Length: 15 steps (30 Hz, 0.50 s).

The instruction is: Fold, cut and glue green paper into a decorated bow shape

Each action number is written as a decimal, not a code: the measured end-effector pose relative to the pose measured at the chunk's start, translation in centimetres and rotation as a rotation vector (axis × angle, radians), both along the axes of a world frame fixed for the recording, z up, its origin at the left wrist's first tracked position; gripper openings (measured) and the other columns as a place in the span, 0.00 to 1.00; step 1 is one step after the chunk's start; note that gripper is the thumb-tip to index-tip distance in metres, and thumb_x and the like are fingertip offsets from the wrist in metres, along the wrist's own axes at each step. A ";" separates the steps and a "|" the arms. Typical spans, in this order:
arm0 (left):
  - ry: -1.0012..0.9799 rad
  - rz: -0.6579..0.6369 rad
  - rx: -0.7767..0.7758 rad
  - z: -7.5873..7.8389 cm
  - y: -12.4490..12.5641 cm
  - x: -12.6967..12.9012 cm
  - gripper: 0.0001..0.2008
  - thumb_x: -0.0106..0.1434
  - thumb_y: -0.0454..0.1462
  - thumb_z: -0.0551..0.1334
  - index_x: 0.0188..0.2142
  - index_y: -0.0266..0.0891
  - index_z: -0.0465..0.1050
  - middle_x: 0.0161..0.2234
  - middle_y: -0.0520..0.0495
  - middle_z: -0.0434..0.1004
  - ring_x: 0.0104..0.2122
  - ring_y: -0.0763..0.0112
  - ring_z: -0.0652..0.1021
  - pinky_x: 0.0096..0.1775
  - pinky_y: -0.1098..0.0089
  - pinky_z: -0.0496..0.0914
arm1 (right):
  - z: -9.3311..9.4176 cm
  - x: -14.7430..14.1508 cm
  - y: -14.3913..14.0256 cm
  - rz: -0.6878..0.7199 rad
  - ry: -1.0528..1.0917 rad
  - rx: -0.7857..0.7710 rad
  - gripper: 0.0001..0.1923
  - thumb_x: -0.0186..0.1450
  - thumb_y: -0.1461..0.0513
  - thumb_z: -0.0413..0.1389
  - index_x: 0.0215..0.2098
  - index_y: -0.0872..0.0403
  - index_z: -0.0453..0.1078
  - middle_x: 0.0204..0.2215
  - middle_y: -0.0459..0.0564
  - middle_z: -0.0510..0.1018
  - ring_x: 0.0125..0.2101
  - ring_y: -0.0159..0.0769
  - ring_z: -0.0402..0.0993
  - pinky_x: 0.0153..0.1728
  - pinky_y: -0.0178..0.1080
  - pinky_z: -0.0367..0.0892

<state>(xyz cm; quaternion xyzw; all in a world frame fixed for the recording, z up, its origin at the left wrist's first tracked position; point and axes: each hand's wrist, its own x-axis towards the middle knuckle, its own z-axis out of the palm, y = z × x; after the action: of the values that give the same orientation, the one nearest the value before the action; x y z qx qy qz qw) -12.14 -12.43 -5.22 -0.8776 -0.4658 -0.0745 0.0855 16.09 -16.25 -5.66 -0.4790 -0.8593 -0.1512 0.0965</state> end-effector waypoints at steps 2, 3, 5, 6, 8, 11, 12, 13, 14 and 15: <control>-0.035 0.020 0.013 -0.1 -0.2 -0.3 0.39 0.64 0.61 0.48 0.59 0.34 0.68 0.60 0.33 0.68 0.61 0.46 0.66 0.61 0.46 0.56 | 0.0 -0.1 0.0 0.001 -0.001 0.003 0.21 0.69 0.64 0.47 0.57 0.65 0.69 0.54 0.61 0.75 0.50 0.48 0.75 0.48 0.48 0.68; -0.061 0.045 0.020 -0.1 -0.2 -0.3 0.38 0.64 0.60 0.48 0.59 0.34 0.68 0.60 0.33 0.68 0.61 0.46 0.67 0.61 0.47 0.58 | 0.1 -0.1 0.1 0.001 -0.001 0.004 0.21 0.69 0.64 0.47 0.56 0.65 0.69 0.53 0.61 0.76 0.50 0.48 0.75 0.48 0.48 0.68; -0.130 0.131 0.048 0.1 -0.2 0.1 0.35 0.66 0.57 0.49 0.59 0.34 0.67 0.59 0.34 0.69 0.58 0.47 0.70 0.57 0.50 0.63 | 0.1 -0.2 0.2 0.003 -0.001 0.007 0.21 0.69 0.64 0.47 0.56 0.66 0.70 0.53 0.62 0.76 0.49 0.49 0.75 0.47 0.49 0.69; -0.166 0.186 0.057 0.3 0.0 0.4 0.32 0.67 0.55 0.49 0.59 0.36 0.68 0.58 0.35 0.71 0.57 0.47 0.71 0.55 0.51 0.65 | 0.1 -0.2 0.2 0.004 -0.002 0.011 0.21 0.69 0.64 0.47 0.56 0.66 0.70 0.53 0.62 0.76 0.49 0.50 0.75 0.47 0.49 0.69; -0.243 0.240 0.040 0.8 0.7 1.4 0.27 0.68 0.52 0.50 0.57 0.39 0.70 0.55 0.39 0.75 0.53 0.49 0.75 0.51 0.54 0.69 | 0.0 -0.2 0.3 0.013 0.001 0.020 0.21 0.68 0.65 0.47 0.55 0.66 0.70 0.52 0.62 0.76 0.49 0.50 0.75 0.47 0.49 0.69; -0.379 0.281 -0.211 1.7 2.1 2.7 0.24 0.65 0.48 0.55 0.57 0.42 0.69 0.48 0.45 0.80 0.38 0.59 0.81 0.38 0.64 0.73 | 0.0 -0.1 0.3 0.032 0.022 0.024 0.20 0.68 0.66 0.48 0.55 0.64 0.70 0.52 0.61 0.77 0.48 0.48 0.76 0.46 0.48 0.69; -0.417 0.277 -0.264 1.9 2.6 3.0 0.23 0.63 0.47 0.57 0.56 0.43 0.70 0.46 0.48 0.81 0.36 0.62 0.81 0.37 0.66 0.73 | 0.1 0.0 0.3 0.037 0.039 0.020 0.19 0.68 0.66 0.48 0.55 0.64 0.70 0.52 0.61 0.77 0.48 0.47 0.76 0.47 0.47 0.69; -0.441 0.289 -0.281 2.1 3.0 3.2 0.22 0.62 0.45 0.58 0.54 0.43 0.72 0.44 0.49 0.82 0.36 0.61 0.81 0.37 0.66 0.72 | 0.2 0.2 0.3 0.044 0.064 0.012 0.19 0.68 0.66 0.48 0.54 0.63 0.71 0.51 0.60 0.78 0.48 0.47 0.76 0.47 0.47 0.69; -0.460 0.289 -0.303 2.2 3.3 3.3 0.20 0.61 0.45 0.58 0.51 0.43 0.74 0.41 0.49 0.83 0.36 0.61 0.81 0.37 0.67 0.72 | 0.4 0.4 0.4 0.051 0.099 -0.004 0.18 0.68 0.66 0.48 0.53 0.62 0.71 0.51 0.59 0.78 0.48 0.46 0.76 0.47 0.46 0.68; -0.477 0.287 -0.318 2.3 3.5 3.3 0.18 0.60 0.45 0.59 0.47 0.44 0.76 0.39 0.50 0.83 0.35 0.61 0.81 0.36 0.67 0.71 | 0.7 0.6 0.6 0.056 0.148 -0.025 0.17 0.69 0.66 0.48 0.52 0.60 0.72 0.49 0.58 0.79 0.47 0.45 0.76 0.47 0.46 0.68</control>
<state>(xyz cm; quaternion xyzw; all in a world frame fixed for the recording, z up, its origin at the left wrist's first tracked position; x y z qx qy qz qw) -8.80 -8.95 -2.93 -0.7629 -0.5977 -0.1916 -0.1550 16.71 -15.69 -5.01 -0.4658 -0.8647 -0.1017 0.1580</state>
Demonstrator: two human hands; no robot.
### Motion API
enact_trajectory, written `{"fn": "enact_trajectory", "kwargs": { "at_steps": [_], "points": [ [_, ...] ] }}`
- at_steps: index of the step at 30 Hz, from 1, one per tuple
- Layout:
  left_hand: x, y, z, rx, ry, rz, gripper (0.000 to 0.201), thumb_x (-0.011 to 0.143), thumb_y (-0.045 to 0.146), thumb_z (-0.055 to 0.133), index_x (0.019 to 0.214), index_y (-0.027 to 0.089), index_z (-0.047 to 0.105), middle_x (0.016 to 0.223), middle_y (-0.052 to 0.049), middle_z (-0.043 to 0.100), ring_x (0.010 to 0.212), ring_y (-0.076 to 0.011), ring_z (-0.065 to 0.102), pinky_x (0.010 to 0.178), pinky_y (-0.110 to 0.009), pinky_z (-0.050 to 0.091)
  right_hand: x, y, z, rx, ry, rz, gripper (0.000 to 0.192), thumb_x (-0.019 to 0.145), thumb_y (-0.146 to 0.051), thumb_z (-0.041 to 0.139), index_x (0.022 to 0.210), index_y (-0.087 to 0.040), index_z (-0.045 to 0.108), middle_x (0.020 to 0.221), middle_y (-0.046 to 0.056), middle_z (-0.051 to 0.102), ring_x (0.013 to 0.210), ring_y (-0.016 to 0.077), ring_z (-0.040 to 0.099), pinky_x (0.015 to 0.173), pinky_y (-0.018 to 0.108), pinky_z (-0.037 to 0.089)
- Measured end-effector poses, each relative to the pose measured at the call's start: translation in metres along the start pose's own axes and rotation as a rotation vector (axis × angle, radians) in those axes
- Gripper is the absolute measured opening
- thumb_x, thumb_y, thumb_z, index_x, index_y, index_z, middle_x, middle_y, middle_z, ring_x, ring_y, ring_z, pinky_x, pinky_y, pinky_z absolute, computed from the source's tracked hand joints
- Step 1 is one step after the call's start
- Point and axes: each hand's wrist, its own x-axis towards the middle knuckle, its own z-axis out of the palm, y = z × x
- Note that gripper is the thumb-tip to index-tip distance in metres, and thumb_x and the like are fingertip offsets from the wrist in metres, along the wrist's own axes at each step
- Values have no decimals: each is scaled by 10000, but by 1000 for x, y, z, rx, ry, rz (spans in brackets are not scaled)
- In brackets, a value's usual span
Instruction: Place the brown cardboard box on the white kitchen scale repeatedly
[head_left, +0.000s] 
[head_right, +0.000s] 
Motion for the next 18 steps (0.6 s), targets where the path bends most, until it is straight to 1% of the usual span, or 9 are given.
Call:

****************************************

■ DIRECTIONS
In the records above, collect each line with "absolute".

■ RESULT BELOW
- Gripper is the absolute measured opening
- thumb_x, thumb_y, thumb_z, index_x, index_y, index_z, middle_x, middle_y, middle_z, ring_x, ring_y, ring_z, pinky_x, pinky_y, pinky_z absolute, computed from the source's tracked hand joints

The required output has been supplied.